> [THE TASK]
Retype each line exactly as it stands, beginning at the first line of the material and finishing with the line that contains "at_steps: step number".
[DATA EXCERPT Boundary: Start]
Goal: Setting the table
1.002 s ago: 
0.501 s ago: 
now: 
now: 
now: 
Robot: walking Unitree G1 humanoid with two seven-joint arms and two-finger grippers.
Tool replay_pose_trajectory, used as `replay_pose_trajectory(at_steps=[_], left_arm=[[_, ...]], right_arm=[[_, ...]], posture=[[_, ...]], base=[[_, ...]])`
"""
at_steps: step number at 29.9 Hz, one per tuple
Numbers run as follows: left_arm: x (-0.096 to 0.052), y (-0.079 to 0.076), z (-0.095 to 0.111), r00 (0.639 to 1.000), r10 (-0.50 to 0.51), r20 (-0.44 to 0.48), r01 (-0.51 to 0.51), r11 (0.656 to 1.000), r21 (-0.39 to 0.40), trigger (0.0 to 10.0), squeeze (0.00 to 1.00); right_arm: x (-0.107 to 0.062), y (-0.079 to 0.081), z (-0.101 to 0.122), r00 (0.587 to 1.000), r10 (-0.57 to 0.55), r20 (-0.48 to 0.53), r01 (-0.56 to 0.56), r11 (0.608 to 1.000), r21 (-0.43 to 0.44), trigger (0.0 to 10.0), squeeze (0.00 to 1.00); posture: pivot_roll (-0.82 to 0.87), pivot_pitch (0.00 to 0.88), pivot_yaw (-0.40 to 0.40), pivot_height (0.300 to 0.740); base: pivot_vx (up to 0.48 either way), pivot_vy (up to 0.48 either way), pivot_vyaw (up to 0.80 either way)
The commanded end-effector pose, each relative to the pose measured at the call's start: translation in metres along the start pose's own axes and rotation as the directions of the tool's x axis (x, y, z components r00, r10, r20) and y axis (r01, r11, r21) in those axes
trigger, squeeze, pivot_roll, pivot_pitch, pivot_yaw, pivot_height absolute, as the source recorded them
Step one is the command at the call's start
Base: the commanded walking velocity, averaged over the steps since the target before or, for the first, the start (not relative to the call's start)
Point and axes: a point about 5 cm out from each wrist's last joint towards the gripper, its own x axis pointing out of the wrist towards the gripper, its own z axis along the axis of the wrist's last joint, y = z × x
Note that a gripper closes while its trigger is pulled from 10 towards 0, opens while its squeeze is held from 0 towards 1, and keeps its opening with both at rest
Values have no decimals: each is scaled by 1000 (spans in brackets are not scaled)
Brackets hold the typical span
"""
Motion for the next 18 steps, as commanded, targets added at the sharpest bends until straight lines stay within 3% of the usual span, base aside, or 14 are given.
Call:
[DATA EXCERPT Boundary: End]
> [EXPECTED ANSWER]
Goal: Setting the table
1.002 s ago: 
0.501 s ago: 
now: 
now: 
now: 
Robot: walking Unitree G1 humanoid with two seven-joint arms and two-finger grippers.
Tool replay_pose_trajectory, used as `replay_pose_trajectory(at_steps=[_], left_arm=[[_, ...]], right_arm=[[_, ...]], posture=[[_, ...]], base=[[_, ...]])`
"""
at_steps: step number at 29.9 Hz, one per tuple

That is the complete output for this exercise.